● **Your task**
Go through the entries below and return every line that contains "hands".

● **Provided data**
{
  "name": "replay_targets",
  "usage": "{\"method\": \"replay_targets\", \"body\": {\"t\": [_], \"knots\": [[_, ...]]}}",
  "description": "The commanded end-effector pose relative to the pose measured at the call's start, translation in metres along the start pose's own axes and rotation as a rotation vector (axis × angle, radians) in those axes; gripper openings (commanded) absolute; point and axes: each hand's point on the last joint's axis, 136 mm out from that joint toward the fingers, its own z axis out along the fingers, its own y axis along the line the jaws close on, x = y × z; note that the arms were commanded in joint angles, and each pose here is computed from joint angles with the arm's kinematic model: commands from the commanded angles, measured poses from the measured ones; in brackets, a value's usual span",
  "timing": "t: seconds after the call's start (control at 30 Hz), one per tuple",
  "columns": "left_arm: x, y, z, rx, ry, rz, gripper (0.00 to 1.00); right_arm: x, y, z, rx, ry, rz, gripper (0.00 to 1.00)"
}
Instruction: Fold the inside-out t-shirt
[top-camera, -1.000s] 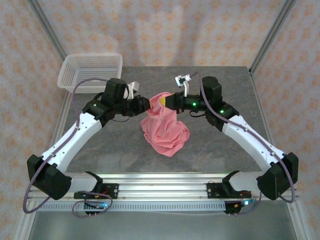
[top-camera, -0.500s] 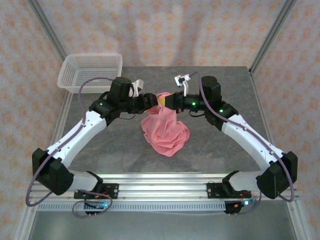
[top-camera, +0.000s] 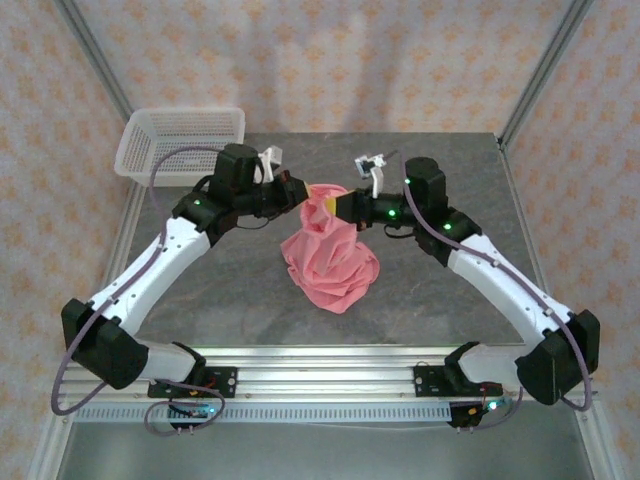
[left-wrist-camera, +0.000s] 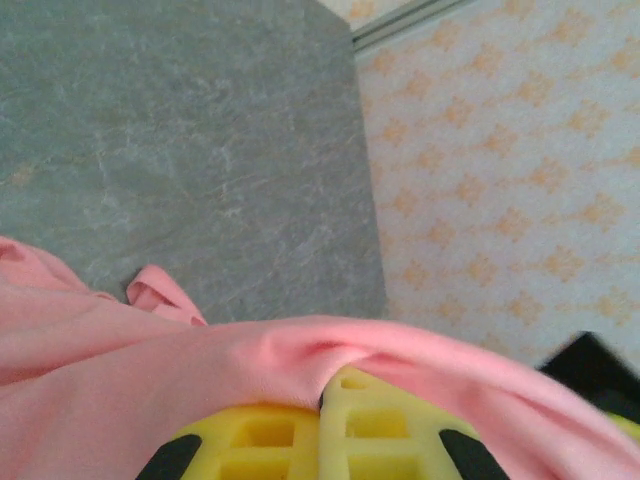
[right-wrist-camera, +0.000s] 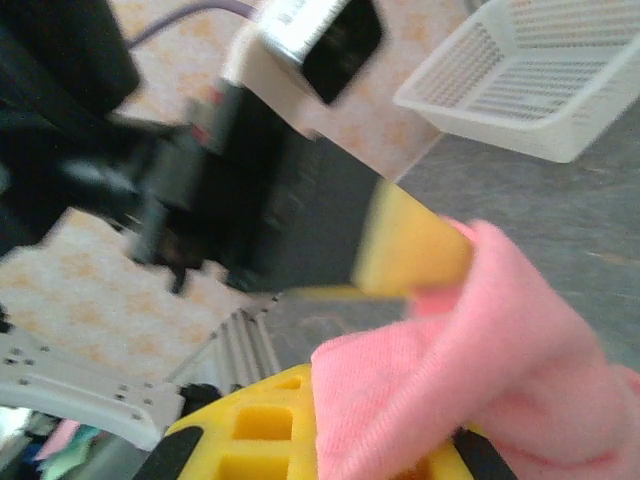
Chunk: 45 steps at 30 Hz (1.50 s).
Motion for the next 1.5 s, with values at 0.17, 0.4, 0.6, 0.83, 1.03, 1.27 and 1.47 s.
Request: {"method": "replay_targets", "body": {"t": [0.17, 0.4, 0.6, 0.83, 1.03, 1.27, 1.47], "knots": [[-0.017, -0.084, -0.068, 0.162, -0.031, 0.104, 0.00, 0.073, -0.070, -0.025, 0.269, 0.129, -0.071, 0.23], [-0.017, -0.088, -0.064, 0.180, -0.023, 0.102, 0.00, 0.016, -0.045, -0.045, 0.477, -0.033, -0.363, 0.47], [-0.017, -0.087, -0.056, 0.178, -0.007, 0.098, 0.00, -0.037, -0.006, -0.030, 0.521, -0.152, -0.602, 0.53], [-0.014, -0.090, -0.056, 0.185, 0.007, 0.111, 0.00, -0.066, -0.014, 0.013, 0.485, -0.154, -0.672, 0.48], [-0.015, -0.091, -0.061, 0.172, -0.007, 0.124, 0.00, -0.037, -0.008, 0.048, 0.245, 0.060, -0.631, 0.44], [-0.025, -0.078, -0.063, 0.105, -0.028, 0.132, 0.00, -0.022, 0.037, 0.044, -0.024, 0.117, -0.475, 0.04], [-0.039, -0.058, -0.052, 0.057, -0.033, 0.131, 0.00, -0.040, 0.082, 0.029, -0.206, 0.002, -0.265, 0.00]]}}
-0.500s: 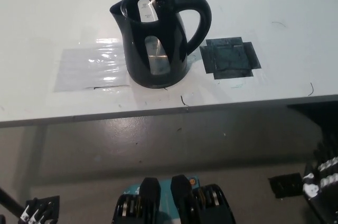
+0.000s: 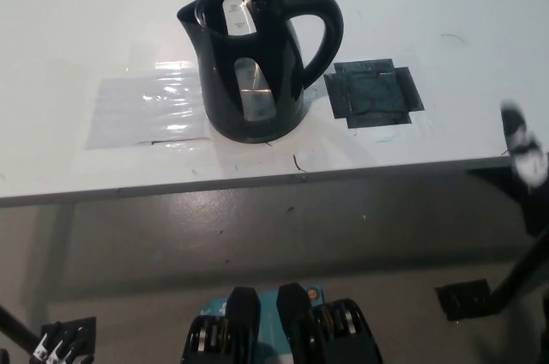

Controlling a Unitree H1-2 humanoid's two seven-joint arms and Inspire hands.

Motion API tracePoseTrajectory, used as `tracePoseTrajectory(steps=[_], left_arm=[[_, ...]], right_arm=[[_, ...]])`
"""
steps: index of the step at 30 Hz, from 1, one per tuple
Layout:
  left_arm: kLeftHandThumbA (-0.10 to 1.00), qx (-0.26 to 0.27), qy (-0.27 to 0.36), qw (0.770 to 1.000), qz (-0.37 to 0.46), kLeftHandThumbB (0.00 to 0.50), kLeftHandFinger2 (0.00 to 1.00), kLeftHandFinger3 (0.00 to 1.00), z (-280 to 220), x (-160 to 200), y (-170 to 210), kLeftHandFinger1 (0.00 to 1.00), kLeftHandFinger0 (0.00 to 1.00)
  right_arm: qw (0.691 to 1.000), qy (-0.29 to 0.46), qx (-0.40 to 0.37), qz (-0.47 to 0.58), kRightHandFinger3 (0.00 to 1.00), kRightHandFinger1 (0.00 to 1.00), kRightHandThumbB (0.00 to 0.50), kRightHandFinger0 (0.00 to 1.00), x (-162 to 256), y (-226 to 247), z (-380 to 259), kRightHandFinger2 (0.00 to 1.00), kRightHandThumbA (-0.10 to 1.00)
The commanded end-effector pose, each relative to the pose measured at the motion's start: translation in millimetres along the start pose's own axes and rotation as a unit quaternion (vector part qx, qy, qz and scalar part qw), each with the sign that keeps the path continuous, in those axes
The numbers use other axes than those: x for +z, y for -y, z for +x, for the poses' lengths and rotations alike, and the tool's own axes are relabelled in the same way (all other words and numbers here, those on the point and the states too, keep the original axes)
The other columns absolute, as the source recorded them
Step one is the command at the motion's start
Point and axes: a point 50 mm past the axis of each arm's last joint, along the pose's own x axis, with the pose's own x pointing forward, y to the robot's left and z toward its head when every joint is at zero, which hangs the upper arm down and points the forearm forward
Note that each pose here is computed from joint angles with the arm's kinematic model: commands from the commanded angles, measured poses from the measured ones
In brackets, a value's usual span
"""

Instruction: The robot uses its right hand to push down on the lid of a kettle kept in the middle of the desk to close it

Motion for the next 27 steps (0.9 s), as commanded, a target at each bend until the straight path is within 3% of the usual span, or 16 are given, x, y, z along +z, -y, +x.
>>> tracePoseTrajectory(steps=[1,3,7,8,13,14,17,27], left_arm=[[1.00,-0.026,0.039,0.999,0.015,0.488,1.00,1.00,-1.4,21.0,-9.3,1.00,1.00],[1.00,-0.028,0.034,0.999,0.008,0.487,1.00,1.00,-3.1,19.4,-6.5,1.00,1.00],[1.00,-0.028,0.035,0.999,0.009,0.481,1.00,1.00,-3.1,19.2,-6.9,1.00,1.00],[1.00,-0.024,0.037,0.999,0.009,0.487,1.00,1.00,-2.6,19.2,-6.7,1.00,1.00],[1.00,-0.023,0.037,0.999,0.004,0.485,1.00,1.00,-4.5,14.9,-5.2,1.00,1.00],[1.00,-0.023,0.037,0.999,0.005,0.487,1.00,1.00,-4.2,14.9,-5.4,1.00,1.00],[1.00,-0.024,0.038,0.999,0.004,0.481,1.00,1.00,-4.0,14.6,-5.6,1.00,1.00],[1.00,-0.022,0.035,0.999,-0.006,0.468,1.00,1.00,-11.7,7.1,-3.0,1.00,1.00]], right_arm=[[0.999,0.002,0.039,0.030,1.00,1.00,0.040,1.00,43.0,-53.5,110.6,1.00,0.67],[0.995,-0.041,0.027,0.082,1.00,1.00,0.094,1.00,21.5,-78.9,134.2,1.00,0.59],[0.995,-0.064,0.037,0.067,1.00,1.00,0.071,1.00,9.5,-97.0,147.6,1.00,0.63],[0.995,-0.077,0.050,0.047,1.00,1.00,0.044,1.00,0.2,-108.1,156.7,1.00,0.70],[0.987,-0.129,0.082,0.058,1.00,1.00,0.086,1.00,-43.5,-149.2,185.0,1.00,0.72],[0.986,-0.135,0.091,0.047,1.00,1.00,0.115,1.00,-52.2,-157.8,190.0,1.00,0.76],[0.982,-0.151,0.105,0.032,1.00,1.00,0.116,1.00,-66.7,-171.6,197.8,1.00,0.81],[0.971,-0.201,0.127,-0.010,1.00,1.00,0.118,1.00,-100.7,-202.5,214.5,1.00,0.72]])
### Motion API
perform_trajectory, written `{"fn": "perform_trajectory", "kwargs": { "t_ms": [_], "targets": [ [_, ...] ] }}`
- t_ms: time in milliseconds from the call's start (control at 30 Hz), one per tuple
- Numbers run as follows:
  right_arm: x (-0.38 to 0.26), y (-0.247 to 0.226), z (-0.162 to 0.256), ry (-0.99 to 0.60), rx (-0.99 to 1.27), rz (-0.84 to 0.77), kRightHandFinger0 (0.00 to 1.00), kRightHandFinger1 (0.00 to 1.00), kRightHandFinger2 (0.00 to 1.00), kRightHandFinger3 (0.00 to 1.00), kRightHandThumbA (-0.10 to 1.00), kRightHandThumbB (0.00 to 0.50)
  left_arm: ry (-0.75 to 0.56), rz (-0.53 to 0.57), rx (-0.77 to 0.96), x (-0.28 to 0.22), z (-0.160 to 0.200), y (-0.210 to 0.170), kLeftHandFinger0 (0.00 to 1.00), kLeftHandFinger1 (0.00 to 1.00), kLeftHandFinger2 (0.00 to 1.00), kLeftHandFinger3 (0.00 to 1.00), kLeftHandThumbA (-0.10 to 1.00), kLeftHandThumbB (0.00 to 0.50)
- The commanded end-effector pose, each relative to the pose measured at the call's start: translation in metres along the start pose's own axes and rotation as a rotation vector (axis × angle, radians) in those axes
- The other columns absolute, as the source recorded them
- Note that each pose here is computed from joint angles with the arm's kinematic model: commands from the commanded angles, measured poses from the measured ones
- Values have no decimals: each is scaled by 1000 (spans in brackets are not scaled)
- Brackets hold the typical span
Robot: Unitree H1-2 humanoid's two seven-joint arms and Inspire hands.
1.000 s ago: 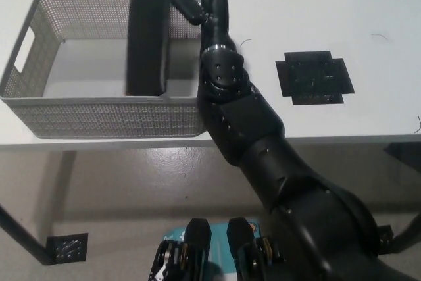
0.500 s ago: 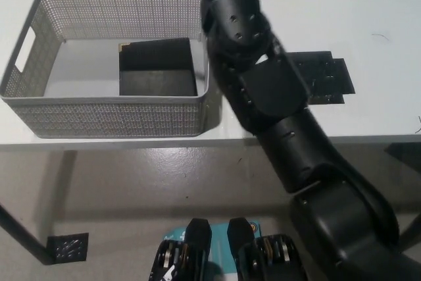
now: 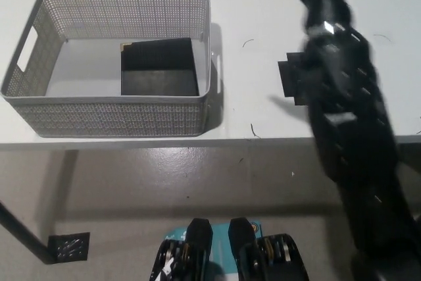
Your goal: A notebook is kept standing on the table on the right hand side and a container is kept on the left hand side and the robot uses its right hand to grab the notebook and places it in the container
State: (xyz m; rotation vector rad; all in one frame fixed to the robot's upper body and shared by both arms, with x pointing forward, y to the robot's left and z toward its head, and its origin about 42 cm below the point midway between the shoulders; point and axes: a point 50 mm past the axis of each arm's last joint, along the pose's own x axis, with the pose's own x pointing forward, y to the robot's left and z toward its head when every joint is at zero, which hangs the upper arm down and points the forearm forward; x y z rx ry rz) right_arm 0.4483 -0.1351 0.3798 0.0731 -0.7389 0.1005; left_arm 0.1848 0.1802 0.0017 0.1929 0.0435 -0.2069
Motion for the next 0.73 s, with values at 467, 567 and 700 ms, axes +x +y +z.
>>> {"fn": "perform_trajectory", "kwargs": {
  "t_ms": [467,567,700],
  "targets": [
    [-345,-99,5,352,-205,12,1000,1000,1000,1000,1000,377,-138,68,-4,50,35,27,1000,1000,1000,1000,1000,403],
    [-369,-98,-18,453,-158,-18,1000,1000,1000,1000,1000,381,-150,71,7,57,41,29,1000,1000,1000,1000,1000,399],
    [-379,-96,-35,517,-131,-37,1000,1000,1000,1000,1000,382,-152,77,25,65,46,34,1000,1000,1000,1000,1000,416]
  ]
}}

● **Task solution**
Controlling a Unitree H1-2 humanoid's two seven-joint arms and Inspire hands.
Robot: Unitree H1-2 humanoid's two seven-joint arms and Inspire hands.

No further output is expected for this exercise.